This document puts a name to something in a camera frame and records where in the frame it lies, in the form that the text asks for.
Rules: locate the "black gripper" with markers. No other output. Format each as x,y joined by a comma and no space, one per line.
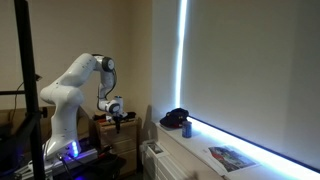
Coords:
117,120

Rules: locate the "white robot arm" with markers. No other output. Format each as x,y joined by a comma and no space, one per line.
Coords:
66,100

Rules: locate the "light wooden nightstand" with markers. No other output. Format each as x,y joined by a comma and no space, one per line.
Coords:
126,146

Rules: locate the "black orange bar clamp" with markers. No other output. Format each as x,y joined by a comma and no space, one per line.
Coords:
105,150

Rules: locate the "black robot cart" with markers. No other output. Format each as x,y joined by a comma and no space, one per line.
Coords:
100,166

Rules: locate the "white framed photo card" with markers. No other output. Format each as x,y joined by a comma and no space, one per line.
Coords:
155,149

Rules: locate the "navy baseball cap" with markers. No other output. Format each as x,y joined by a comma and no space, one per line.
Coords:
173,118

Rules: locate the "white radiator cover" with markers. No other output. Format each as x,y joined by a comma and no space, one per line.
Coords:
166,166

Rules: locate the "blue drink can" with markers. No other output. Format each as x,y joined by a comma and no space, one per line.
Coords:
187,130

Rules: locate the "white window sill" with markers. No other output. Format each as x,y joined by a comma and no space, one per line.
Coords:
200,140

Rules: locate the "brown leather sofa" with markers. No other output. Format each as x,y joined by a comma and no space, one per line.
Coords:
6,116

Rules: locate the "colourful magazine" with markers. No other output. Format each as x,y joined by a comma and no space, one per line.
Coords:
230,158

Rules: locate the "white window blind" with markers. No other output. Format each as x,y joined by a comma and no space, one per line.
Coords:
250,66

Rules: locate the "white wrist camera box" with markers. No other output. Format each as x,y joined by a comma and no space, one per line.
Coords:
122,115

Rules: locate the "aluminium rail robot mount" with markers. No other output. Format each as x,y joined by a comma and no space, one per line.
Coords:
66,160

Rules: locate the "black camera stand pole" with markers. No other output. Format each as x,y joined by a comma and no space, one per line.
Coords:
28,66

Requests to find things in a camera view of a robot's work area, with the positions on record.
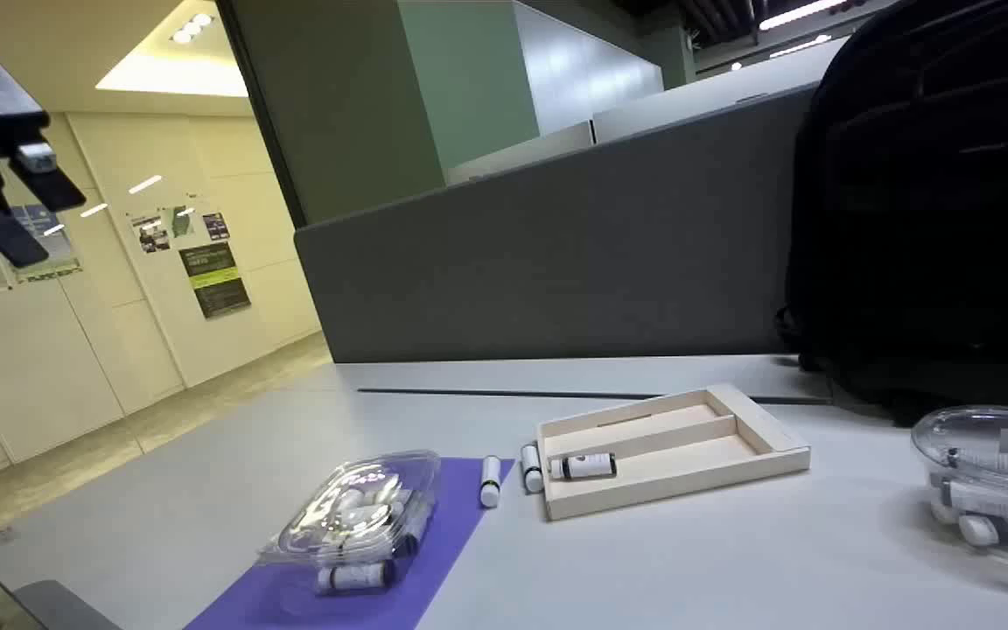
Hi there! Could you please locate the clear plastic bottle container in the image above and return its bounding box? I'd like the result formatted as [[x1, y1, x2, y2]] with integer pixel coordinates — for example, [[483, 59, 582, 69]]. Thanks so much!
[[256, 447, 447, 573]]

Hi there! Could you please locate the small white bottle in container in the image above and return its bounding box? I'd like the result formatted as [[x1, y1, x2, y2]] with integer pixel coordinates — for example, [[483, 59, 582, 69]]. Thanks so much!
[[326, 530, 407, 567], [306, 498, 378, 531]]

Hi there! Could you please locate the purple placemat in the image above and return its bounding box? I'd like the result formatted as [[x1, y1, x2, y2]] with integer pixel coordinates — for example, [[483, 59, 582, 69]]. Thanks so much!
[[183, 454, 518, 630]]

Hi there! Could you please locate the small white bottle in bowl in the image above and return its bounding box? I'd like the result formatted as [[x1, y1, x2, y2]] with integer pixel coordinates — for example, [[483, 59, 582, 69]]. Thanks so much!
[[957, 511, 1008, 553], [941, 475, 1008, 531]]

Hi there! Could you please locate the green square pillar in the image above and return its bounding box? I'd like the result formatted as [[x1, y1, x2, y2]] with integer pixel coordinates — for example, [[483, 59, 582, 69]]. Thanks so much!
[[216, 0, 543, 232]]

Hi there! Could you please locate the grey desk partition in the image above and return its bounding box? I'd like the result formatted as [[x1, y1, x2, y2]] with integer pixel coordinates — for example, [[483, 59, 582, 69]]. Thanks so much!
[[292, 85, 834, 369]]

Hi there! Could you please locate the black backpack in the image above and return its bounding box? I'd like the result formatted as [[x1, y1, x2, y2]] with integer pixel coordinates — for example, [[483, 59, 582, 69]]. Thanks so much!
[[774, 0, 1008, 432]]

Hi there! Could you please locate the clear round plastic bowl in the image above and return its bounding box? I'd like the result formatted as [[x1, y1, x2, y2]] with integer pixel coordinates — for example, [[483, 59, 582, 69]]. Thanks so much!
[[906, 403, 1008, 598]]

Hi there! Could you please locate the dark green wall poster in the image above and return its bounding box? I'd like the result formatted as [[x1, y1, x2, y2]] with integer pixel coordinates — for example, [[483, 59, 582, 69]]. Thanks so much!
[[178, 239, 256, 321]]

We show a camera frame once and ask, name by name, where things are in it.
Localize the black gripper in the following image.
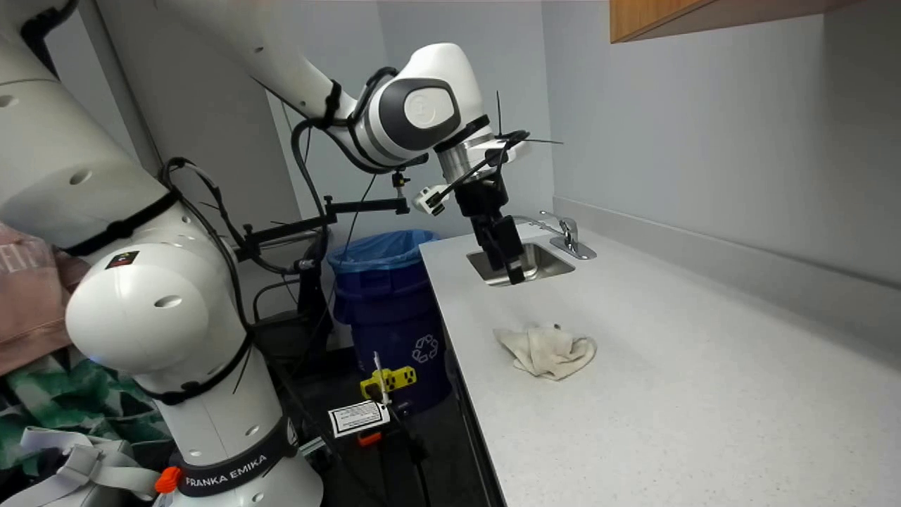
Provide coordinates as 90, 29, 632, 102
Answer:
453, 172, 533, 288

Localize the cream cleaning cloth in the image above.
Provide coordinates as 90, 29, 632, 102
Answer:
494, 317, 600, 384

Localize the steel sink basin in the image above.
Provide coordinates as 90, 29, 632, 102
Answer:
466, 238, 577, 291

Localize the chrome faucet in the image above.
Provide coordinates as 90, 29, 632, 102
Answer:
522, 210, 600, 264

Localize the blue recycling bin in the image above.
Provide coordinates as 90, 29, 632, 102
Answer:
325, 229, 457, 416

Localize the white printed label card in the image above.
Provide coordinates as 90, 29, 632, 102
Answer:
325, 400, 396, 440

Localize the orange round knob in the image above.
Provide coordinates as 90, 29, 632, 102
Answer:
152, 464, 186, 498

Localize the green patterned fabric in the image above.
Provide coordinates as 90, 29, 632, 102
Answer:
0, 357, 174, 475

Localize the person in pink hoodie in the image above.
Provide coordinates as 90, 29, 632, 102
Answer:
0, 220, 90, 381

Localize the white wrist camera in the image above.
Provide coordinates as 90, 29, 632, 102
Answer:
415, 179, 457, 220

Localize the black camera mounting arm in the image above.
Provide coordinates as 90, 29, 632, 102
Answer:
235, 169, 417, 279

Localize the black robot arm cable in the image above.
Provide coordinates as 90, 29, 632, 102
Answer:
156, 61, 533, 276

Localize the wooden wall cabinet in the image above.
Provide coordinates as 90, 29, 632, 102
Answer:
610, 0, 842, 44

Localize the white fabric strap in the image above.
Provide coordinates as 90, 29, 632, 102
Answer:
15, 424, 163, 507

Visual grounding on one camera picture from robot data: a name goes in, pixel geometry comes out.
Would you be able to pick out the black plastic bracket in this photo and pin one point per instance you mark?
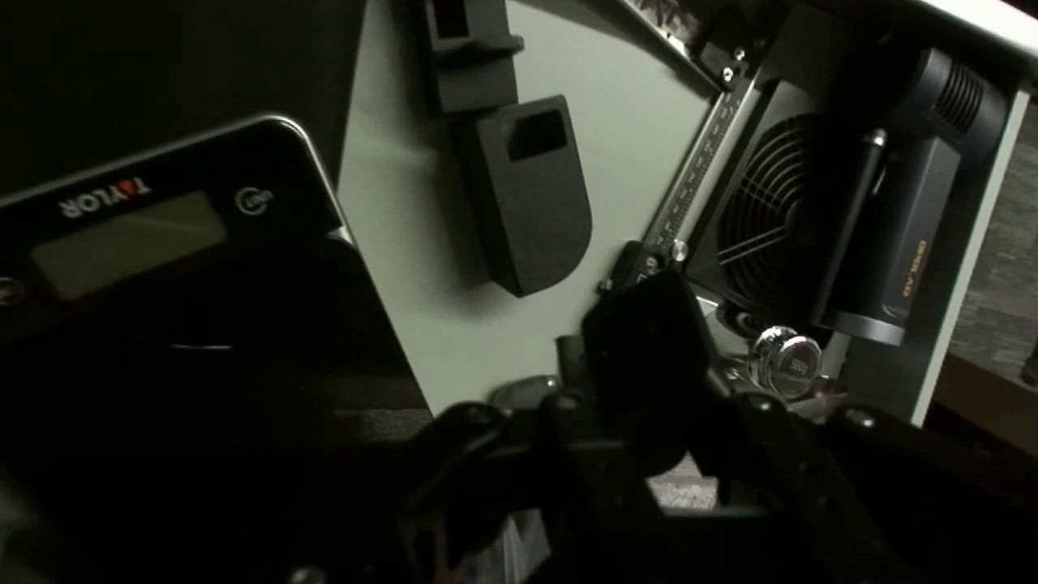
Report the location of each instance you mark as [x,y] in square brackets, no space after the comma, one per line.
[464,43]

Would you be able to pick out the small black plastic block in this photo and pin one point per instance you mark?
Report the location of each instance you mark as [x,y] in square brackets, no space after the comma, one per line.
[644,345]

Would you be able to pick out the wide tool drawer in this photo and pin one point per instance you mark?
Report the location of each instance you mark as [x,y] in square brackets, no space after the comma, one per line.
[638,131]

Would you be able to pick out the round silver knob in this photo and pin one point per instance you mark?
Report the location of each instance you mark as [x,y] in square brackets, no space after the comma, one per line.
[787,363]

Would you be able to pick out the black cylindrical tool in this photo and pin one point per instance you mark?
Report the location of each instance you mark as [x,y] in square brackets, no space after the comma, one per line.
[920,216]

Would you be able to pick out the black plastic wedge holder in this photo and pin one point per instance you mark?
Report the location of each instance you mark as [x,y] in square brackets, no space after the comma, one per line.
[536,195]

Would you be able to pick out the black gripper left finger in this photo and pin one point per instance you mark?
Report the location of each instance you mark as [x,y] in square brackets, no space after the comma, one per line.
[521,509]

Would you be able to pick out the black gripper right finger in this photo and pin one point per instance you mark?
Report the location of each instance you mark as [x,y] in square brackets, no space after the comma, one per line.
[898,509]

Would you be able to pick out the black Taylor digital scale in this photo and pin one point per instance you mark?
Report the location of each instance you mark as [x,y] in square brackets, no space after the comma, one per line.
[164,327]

**TASK REQUIREMENTS:** Please set down each entry word for word, without its images.

**RESULT OF THE EXERCISE:**
This document puts a name to something in a camera frame and records where in the frame it lies, in the form that the text asks for.
Rules: locate the "black gripper" with markers. No other output. Format each as x,y joined by a comma and no space, one per line.
Coords:
117,120

Rules: locate the "white robot arm" with markers. No other output. Format each as x,y joined by a comma and no space, one per line.
Coords:
66,100

Rules: locate the "light wooden nightstand" with markers. No other output. Format each as x,y joined by a comma and no space, one per line.
Coords:
126,146

Rules: locate the "black orange bar clamp" with markers. No other output. Format each as x,y joined by a comma and no space, one per line.
Coords:
105,150

Rules: locate the "black robot cart" with markers. No other output. Format each as x,y joined by a comma and no space, one per line.
Coords:
100,166

Rules: locate the "white framed photo card" with markers. No other output. Format each as x,y joined by a comma and no space, one per line.
Coords:
155,149

Rules: locate the "navy baseball cap" with markers. No other output. Format each as x,y joined by a comma and no space, one per line.
Coords:
173,118

Rules: locate the "white radiator cover" with markers. No other output. Format each as x,y joined by a comma and no space, one per line.
Coords:
166,166

Rules: locate the "blue drink can" with markers. No other output. Format each as x,y joined by a comma and no space, one per line.
Coords:
187,130

Rules: locate the "white window sill" with markers. No other output. Format each as x,y joined by a comma and no space, one per line.
Coords:
200,140

Rules: locate the "brown leather sofa" with markers. No other output. Format each as x,y joined by a comma and no space, one per line.
Coords:
6,116

Rules: locate the "colourful magazine" with markers. No other output. Format each as x,y joined by a comma and no space, one per line.
Coords:
230,158

Rules: locate the "white window blind" with markers. No other output. Format each as x,y joined by a comma and no space, one per line.
Coords:
250,66

Rules: locate the "white wrist camera box" with markers. No other output. Format each as x,y joined by a comma and no space, one per line.
Coords:
122,115

Rules: locate the "aluminium rail robot mount" with markers. No other output. Format each as x,y joined by a comma and no space, one per line.
Coords:
66,160

Rules: locate the "black camera stand pole" with markers. No other output. Format each as x,y joined by a comma and no space, one per line.
Coords:
28,66

Requests to find things in a camera view of a robot's work area, with the positions on record.
Hi there! Could you please locate the clear plastic bottle container in the image above and return its bounding box? I'd like the result formatted as [[x1, y1, x2, y2]] with integer pixel coordinates — for example, [[483, 59, 582, 69]]. Thanks so much!
[[256, 447, 447, 573]]

Hi there! Could you please locate the small white bottle in container in the image above and return its bounding box? I'd like the result formatted as [[x1, y1, x2, y2]] with integer pixel coordinates — for example, [[483, 59, 582, 69]]. Thanks so much!
[[326, 530, 407, 567], [306, 498, 378, 531]]

Hi there! Could you please locate the purple placemat in the image above and return its bounding box? I'd like the result formatted as [[x1, y1, x2, y2]] with integer pixel coordinates — for example, [[483, 59, 582, 69]]. Thanks so much!
[[183, 454, 518, 630]]

Hi there! Could you please locate the small white bottle in bowl in the image above and return its bounding box? I'd like the result formatted as [[x1, y1, x2, y2]] with integer pixel coordinates — for example, [[483, 59, 582, 69]]. Thanks so much!
[[957, 511, 1008, 553], [941, 475, 1008, 531]]

Hi there! Could you please locate the green square pillar in the image above and return its bounding box? I'd like the result formatted as [[x1, y1, x2, y2]] with integer pixel coordinates — for example, [[483, 59, 582, 69]]. Thanks so much!
[[216, 0, 543, 232]]

Hi there! Could you please locate the grey desk partition in the image above and return its bounding box? I'd like the result formatted as [[x1, y1, x2, y2]] with integer pixel coordinates — for example, [[483, 59, 582, 69]]. Thanks so much!
[[292, 85, 834, 369]]

Hi there! Could you please locate the black backpack in the image above and return its bounding box? I'd like the result formatted as [[x1, y1, x2, y2]] with integer pixel coordinates — for example, [[483, 59, 582, 69]]. Thanks so much!
[[774, 0, 1008, 432]]

Hi there! Could you please locate the clear round plastic bowl in the image above and return its bounding box? I'd like the result formatted as [[x1, y1, x2, y2]] with integer pixel coordinates — for example, [[483, 59, 582, 69]]. Thanks so much!
[[906, 403, 1008, 598]]

Hi there! Could you please locate the dark green wall poster in the image above and return its bounding box? I'd like the result formatted as [[x1, y1, x2, y2]] with integer pixel coordinates — for example, [[483, 59, 582, 69]]. Thanks so much!
[[178, 239, 256, 321]]

We show a camera frame once and ask, name by name, where things are in it.
Localize the black gripper in the following image.
Provide coordinates as 90, 29, 632, 102
Answer:
453, 172, 533, 288

Localize the cream cleaning cloth in the image above.
Provide coordinates as 90, 29, 632, 102
Answer:
494, 317, 600, 384

Localize the steel sink basin in the image above.
Provide coordinates as 90, 29, 632, 102
Answer:
466, 238, 577, 291

Localize the chrome faucet in the image above.
Provide coordinates as 90, 29, 632, 102
Answer:
522, 210, 600, 264

Localize the blue recycling bin in the image above.
Provide coordinates as 90, 29, 632, 102
Answer:
325, 229, 457, 416

Localize the white printed label card in the image above.
Provide coordinates as 90, 29, 632, 102
Answer:
325, 400, 396, 440

Localize the orange round knob in the image above.
Provide coordinates as 90, 29, 632, 102
Answer:
152, 464, 186, 498

Localize the green patterned fabric in the image above.
Provide coordinates as 90, 29, 632, 102
Answer:
0, 357, 174, 475

Localize the person in pink hoodie in the image above.
Provide coordinates as 90, 29, 632, 102
Answer:
0, 220, 90, 381

Localize the white wrist camera in the image above.
Provide coordinates as 90, 29, 632, 102
Answer:
415, 179, 457, 220

Localize the black camera mounting arm in the image above.
Provide coordinates as 90, 29, 632, 102
Answer:
235, 169, 417, 279

Localize the black robot arm cable in the image above.
Provide coordinates as 90, 29, 632, 102
Answer:
156, 61, 533, 276

Localize the wooden wall cabinet in the image above.
Provide coordinates as 90, 29, 632, 102
Answer:
610, 0, 842, 44

Localize the white fabric strap in the image above.
Provide coordinates as 90, 29, 632, 102
Answer:
15, 424, 163, 507

Visual grounding on one camera picture from robot data: a name goes in, pixel geometry comes out.
Would you be able to pick out the black plastic bracket in this photo and pin one point per instance you mark?
Report the location of each instance you mark as [x,y] in square brackets, no space after the comma, one per line.
[464,43]

Would you be able to pick out the small black plastic block in this photo and pin one point per instance you mark?
Report the location of each instance you mark as [x,y] in square brackets, no space after the comma, one per line.
[644,345]

Would you be able to pick out the wide tool drawer in this photo and pin one point per instance you mark?
Report the location of each instance you mark as [x,y] in square brackets, no space after the comma, one per line.
[638,131]

Would you be able to pick out the round silver knob in this photo and pin one point per instance you mark?
Report the location of each instance you mark as [x,y] in square brackets, no space after the comma, one per line.
[787,363]

Would you be able to pick out the black cylindrical tool in this photo and pin one point per instance you mark?
Report the location of each instance you mark as [x,y] in square brackets, no space after the comma, one per line.
[920,216]

Would you be able to pick out the black plastic wedge holder in this photo and pin one point per instance you mark?
Report the location of each instance you mark as [x,y] in square brackets, no space after the comma, one per line.
[536,195]

Would you be able to pick out the black gripper left finger in this photo and pin one point per instance you mark?
Report the location of each instance you mark as [x,y] in square brackets, no space after the comma, one per line.
[521,509]

Would you be able to pick out the black gripper right finger in this photo and pin one point per instance you mark?
Report the location of each instance you mark as [x,y] in square brackets, no space after the comma, one per line.
[898,509]

Would you be able to pick out the black Taylor digital scale in this photo and pin one point per instance you mark?
Report the location of each instance you mark as [x,y] in square brackets, no space after the comma, one per line.
[164,327]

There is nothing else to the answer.